池江泰郎氏「ダービーを優勝したときの感激は今も体に染みこんでおります」/東京競馬場・ディープインパクト展

2017年10月31日 13:15

トークショーでは約500名のファンがディープインパクトの秘話を聞きに集まった(撮影:花岡貴子)

 東京競馬場内にある競馬博物館の1階ギャラリーにて、10月7日より秋季企画展「前略ディープインパクト様 関係者からDEEPへの手紙」が開催されている。武豊騎手など全11名からの手紙と、手紙の執筆者それぞれの方々から寄せられたディープインパクトにまつわる品々等を展示がされている貴重な催しだ。

 そして、この催しを記念して10月29日に競走馬時代に管理していた池江泰郎元調教師、育成時代の厩舎長を務めたノーザンファーム早来の横手裕二さんによるトークショーが鈴木淑子さんの司会で行われた。このイベントを見ようと、会場は多数の立ち見客も含めて約500名のファンがディープインパクトの秘話を聞きに集まった。その様子をごく一部だが、お伝えしたい。

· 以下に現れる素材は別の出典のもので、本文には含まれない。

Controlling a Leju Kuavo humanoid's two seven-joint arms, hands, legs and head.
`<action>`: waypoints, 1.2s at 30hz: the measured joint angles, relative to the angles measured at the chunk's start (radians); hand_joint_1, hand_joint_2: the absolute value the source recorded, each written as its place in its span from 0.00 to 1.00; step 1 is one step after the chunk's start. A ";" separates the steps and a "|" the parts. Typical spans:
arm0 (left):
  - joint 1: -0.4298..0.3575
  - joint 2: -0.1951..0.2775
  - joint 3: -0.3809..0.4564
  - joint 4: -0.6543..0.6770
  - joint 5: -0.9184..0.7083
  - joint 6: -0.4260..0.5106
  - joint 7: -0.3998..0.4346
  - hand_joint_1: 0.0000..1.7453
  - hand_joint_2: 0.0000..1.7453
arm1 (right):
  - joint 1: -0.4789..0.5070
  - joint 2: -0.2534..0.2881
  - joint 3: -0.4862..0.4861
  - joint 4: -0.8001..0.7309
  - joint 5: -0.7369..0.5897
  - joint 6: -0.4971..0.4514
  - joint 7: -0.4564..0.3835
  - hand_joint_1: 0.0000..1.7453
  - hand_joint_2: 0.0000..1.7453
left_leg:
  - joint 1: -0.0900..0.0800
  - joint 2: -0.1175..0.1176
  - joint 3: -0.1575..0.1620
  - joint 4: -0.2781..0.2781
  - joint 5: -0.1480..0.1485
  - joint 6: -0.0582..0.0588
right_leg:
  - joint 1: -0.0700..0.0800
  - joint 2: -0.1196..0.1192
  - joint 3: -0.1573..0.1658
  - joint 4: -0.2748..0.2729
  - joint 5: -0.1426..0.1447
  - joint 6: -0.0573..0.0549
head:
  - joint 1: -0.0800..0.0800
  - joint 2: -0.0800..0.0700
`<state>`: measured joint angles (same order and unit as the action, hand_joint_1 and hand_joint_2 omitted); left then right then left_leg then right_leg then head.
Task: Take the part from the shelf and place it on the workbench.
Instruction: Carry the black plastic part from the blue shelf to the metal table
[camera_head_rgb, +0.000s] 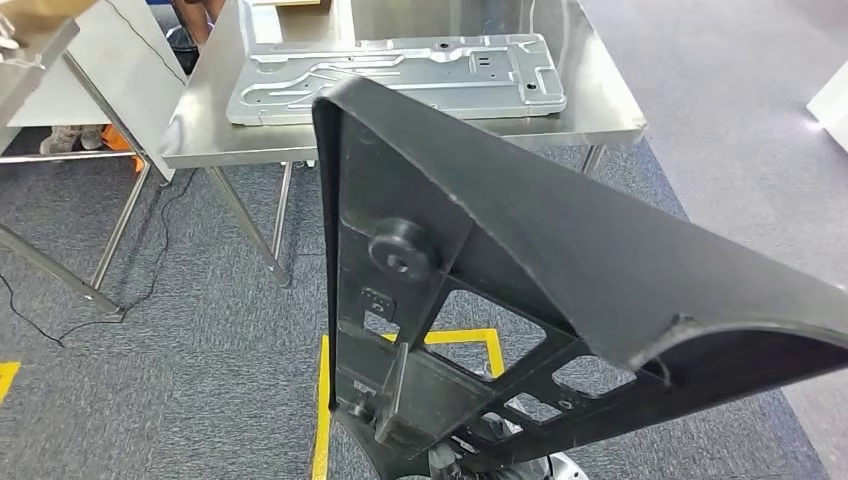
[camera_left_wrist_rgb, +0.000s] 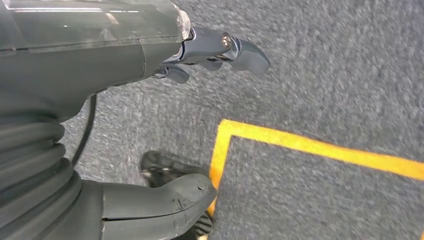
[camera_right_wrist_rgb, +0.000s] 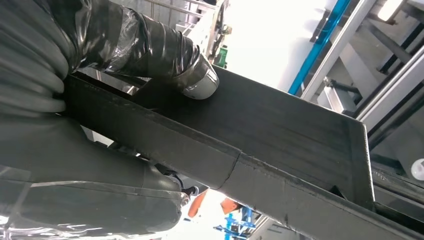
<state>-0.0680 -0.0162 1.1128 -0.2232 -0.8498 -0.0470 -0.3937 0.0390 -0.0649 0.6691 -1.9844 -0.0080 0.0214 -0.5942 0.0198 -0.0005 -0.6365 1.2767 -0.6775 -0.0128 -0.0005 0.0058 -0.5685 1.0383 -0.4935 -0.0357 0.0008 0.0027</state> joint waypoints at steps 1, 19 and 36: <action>0.001 0.000 0.000 0.000 0.000 0.000 0.000 0.00 1.00 | 0.000 0.000 0.000 0.000 0.000 0.000 0.000 1.00 1.00 | -0.003 0.000 0.000 -0.044 0.036 0.007 | 0.003 0.001 0.014 0.000 -0.009 0.000 | 0.000 0.000; 0.006 -0.002 0.000 0.000 -0.002 -0.002 -0.003 0.00 1.00 | 0.008 -0.004 0.000 0.000 0.016 -0.013 0.008 1.00 1.00 | -0.006 -0.009 0.112 -0.251 0.163 0.038 | -0.011 -0.003 -0.033 0.042 -0.015 0.062 | 0.000 0.000; 0.008 -0.005 0.007 0.000 0.002 -0.002 -0.004 0.00 1.00 | 0.031 -0.006 -0.002 -0.001 0.059 -0.054 0.023 1.00 1.00 | -0.019 -0.002 0.032 -0.232 0.216 0.023 | -0.004 -0.007 0.077 -0.013 -0.056 0.024 | 0.000 0.000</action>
<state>-0.0605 -0.0210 1.1202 -0.2228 -0.8482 -0.0493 -0.3978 0.0698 -0.0705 0.6675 -1.9856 0.0509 -0.0324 -0.5716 0.0006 -0.0022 -0.6045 1.0445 -0.4612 0.0101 -0.0045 -0.0008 -0.4918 1.0250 -0.5498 -0.0120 0.0006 0.0027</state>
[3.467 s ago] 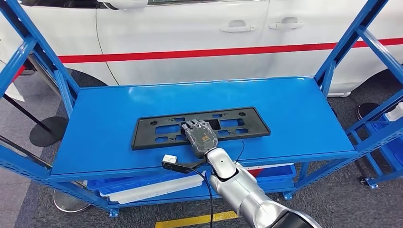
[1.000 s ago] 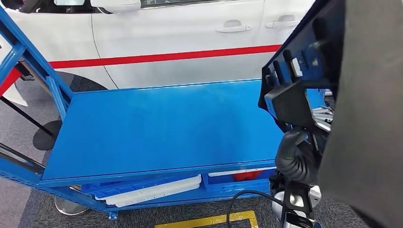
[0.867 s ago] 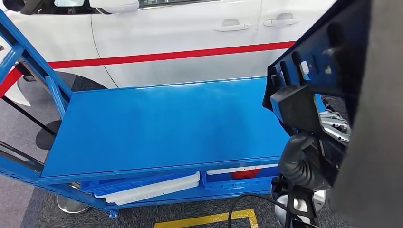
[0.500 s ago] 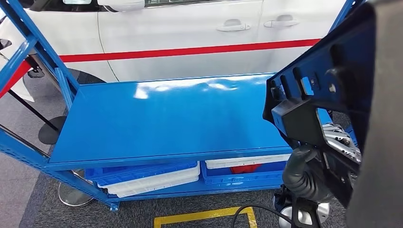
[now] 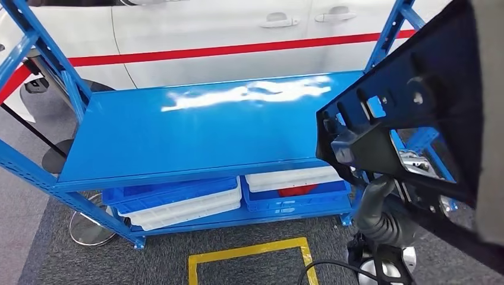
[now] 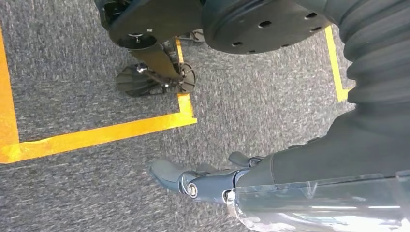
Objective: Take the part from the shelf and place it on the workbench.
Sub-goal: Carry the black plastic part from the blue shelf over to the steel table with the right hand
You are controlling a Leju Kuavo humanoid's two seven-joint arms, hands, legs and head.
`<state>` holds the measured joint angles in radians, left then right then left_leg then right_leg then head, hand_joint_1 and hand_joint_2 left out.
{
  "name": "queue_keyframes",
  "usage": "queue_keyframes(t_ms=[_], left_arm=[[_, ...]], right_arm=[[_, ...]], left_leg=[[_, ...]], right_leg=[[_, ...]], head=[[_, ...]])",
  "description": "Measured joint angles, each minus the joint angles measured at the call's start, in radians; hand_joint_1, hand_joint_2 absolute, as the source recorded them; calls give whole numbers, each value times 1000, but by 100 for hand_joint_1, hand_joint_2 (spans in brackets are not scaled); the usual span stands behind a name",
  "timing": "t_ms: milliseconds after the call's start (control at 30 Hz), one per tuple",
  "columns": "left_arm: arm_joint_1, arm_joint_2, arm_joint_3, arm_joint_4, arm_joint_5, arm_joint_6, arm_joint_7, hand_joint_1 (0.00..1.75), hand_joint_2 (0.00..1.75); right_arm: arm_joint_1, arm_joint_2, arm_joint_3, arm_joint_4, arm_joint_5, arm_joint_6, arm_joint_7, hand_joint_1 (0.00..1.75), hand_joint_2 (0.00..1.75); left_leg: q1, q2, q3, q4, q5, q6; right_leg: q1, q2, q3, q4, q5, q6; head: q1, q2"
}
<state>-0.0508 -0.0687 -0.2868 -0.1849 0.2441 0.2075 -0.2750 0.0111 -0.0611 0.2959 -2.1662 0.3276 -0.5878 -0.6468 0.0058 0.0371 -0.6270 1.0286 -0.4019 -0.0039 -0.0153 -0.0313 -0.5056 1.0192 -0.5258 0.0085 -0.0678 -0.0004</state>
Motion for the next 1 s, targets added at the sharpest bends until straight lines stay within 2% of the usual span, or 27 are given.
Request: queue_keyframes(t_ms=[33, 67, 100, 167, 200, 233, 267, 300, 333, 367, 400, 433, 467, 533, 567, 600, 667, 700, 733, 767, 800, 833, 867, 900, 933, 1000], left_arm=[[1, 0, 6, 0, 8, 6, 1, 0, 175], [2, 0, 12, 1, 16, 12, 2, 0, 175], [3, 0, 19, 1, 24, 19, 3, 0, 175], [5, 0, 32, 1, 38, 28, 4, 0, 175], [7, 0, 38, 1, 45, 31, 2, 0, 175], [8, 0, 45, 1, 52, 34, -1, 0, 175], [9, 0, 52, 1, 60, 37, -6, 0, 175], [9, 0, 60, 1, 69, 40, -11, 0, 175], [10, 0, 67, 1, 76, 43, -16, 0, 175], [11, 1, 75, 1, 82, 47, -19, 0, 175], [12, 0, 82, 1, 87, 51, -20, 0, 175], [13, 0, 88, 2, 90, 54, -18, 0, 175], [14, -1, 93, 2, 92, 58, -14, 0, 175], [14, -8, 98, 2, 93, 63, -2, 0, 175], [15, -11, 99, 2, 93, 67, 4, 0, 175], [16, -13, 101, 2, 92, 71, 9, 0, 175], [21, -14, 107, 2, 93, 81, 16, 0, 175], [24, -15, 110, 2, 94, 86, 19, 0, 175], [26, -16, 112, 2, 95, 90, 22, 0, 175], [26, -16, 114, 2, 96, 94, 25, 0, 175], [25, -17, 114, 2, 97, 98, 27, 0, 175], [24, -17, 115, 2, 97, 100, 30, 0, 175], [22, -16, 116, 2, 96, 101, 34, 0, 175], [21, -16, 117, 2, 94, 101, 37, 0, 175], [19, -15, 117, 2, 91, 101, 41, 0, 175], [15, -14, 118, 2, 85, 101, 47, 0, 175]], right_arm=[[2, -2, -4, 3, -19, 17, -1, 175, 175], [5, -4, -10, 7, -40, 36, -3, 175, 175], [10, -5, -18, 11, -64, 56, -9, 175, 175], [25, -6, -41, 21, -105, 93, -25, 175, 175], [38, -6, -58, 26, -115, 108, -32, 175, 175], [52, -7, -79, 32, -115, 120, -37, 175, 175], [69, -8, -103, 38, -109, 131, -40, 175, 175], [87, -9, -130, 43, -103, 140, -42, 175, 175], [106, -11, -157, 48, -98, 148, -43, 175, 175], [122, -13, -185, 53, -97, 155, -44, 175, 175], [138, -14, -213, 57, -99, 162, -45, 175, 175], [154, -15, -241, 61, -106, 172, -46, 175, 175], [171, -15, -271, 64, -119, 185, -46, 175, 175], [212, -14, -336, 64, -159, 217, -48, 175, 175], [233, -13, -370, 62, -185, 237, -48, 175, 175], [251, -12, -406, 59, -214, 263, -48, 175, 175], [282, -2, -485, 53, -270, 334, -48, 175, 175], [294, 7, -527, 50, -298, 381, -49, 175, 175], [304, 20, -570, 49, -323, 433, -49, 175, 175], [311, 34, -614, 48, -346, 488, -49, 175, 175], [315, 49, -658, 48, -366, 543, -49, 175, 175], [316, 65, -701, 48, -382, 590, -49, 175, 175], [316, 80, -739, 48, -393, 626, -49, 175, 175], [315, 94, -772, 48, -399, 649, -49, 175, 175], [314, 109, -801, 47, -402, 666, -49, 175, 175], [313, 138, -847, 45, -400, 686, -49, 175, 175]], left_leg=[[2, 1, -5, 5, -8, -7], [4, -2, -14, 24, -34, -12], [6, -9, -27, 62, -79, -16], [6, -21, -56, 180, -178, -17], [6, -24, -64, 237, -203, -16], [5, -26, -60, 270, -202, -12], [3, -28, -43, 275, -181, -6], [-1, -34, -11, 242, -147, 5], [-6, -53, 37, 181, -122, 22], [-10, -75, 90, 105, -115, 37], [-14, -95, 134, 36, -121, 46], [-17, -109, 165, -14, -135, 50], [-20, -107, 179, -40, -144, 47], [-17, -86, 180, -58, -133, 45], [-13, -73, 179, -65, -123, 47], [-9, -59, 176, -71, -113, 50], [-7, -30, 166, -72, -103, 52], [-7, -15, 160, -69, -101, 50], [-6, 0, 154, -66, -101, 48], [-4, 14, 150, -61, -102, 45], [-1, 28, 147, -55, -105, 40], [0, 40, 145, -46, -109, 33], [0, 50, 143, -37, -116, 24], [-1, 58, 142, -29, -122, 16], [-4, 66, 144, -23, -127, 8], [-5, 82, 150, -23, -132, -3]], right_leg=[[0, 6, -9, 0, 9, -10], [0, 12, -19, -2, 20, -20], [0, 18, -33, -3, 33, -28], [3, 34, -62, -2, 55, -35], [6, 43, -77, -1, 66, -36], [10, 52, -92, 0, 75, -37], [14, 61, -106, 1, 85, -37], [18, 70, -118, 1, 95, -37], [21, 79, -128, 1, 104, -37], [24, 88, -136, 2, 113, -35], [25, 96, -142, 2, 122, -32], [23, 104, -145, 2, 130, -27], [22, 113, -147, 0, 137, -21], [22, 125, -152, 0, 145, -8], [23, 116, -161, 16, 131, -4], [23, 99, -178, 52, 102, 1], [14, 58, -227, 176, 21, 13], [8, 49, -245, 235, -8, 20], [2, 43, -250, 267, -19, 27], [-5, 36, -235, 260, -12, 34], [-12, 27, -200, 214, 8, 41], [-17, 6, -153, 143, 29, 48], [-20, -16, -112, 82, 45, 50], [-19, -31, -86, 41, 52, 44], [-18, -39, -76, 24, 51, 36], [-14, -20, -81, 28, 51, 15]], head=[[0, 0], [0, 0], [0, 0], [0, 0], [0, 0], [0, 0], [0, 0], [0, 0], [0, 0], [0, 0], [0, 0], [0, 0], [0, 0], [0, 0], [0, 0], [1, 0], [2, 0], [2, 0], [1, 0], [1, 0], [1, 0], [1, 0], [2, 0], [1, 0], [1, 0], [1, 0]])
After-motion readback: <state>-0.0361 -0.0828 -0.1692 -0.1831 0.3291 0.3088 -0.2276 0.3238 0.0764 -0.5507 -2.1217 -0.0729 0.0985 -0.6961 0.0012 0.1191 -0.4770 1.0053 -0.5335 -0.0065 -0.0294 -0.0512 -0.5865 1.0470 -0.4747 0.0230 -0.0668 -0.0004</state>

 横手さんは1歳時のディープインパクトについて「第一印象は小さくてかわいい馬だな、と思ったくらい」だったそうで、ここまでの活躍は想像できなかったそうだ。「幼少期からキタサンブラックの父にあたる兄のブラックタイドのほうが見栄えもよく、目立っていた」こともあり、余計に印象が薄かったという。

 担当した伊津野さんは乗馬で国体に出るほど優秀な女性だった。

「すごく神経質で体が小さかったのであたりが柔らかく少しでも体重の軽い女の子がいいと思い、彼女に乗ってもらいました」(横手さん)

 もちろん、伊津野貴子さんからの手紙からも展示されている。

 池江泰郎厩舎では入厩後、じっくりと乗り込まれて12月19日にデビューした。

「馬体は小さいですが、心臓をはじめ内臓が他の馬より大きいんです。心肺機能が優れているから菊花賞で3000mを走った後もすぐに息が戻ったんですよ」

 皐月賞ではスタートでバランスを崩して出遅れ。「落馬寸前でした。レース中もハラハラしましたが、脚を痛めていないかをとても心配しました。そして無事を確認した後、これで勝ったのだから次はもう少し楽な競馬が出来るだろう、と思ったんですよ」

 続く日本ダービーでは抜け出してから更に後続を引き離した。「ド真ん中を1頭で抜けた凄い競馬でした。ホースマンとしてダービーは一番とりたいレースでしたから」

 表彰台に立った時には「これは夢じゃないか」と思ったほど気持ちが高揚し、お尻をつねって現実を確認したそうだ。

「それだけダービーというのは偉大なレースなんです。出走するだけでも大変なのに、優勝ができたなんてラッキーだったと思っています。ダービーを優勝したときの感激は今も体に染みこんでおります」

 このように関係者のディープインパクトと共に歩んだ時の想いは今もなお熱く燃えている。ファンの皆さんから寄せられた数多くの手紙も続々と増えており、その想いは展示終了の11月26日まで日々重ねられていく。